Historical Stock Prices In Google Sheets (3)

Historical Stock PricesA correct backtest of a trading strategy requires accurate historical data. What is interesting about the aggregate data is that if the stock market began the year going into the mid-term elections after a positive year and then entered a pull-back, 50% of the time it ended the year down (6 out of the 12 occurrences since WWII). As shown in the above graph, the stock market in 1946 declined 19.69% peak to trough. The roaring late 90s with high internet company valuations and an accelerating stock market is a period that many readers should readily recall. I don’t like option #1 because maybe the stock that paid you the dividend is not cheap at this point in time.

Given the events that drove the results in the two most similar historical years, the actual outcome in 2014 may be more driven by political events than investors may be pricing into the market at the present time. The only fees for this investing strategy are the commission that you pay to buy the stock (from $3-$20) and the same fee when you sell the stock. Another reason for not doing this option is that perhaps you only get a $50 payout from a stock. Mattel also released American Girl Midge dolls with bendable legs (stock #1080).Historical Stock Prices

Stick with oil (Chevron, Exxon Mobil), fast-food restaurants (Mcdonalds, Yum Foods), soda (Coca-Cola, Pepsico), consumer paper products (Kimberly Clark, Clorox, 3M, Proctor & Gamble), and big retailers (Wal-Mart). The payout ratio is easy to find by looking up the basic stats about a company on a site such as Yahoo Finance or Google Finance.

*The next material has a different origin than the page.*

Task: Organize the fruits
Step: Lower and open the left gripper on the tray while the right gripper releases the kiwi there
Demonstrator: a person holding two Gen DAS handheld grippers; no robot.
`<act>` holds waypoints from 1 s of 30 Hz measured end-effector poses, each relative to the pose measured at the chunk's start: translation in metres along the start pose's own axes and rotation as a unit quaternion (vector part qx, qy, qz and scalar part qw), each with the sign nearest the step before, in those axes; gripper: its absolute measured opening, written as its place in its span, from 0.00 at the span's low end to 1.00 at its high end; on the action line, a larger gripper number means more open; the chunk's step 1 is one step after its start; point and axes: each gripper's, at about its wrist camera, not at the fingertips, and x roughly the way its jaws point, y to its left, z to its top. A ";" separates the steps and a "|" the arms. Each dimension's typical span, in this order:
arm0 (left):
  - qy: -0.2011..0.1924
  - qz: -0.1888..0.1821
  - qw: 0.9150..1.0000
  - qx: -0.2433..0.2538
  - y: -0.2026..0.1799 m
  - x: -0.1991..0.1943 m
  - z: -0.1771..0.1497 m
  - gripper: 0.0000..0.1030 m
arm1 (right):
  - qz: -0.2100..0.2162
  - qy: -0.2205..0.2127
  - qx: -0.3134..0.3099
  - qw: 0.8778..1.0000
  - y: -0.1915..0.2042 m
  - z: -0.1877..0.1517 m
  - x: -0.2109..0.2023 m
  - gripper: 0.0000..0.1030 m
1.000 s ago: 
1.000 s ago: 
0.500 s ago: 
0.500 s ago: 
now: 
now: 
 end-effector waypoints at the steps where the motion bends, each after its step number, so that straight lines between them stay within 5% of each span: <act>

If the payout ratio is above 100% it’s clear the company is paying out more money than its bringing in. They are doing this through leverage (debt), or by making more shares of their stock. I focus a big part of my mutual funds on dividends – Franklin Rising Dividend fund, etc.

I’m a big fan of high dividend stocks, and currently hold several FTSE 100 stocks that pay a decent dividend each year including Tesco, BP and Vodafone. Definition of Options Delta – options delta is a measure of how sensitive an option price is to a change in the price of underlying security or stock. If it did split, the stock price would decrease and make it more accessible to everyday investors.

The option delta tells you how much the option price will change if the price of a stock increases or decreases by $1 in price. A. BSCall(s, x, r, sigma, t) computes the call price from the stock price (s), the exercise price (x), the risk free rate (r), the volatility (sigma) and the time to maturity (t). C. BSCallImplied(s, x, r, price, t) computes the implied volatility from the stock price (s), the exercise price (x), the risk free rate (r), the call price (price) and the time to maturity (t).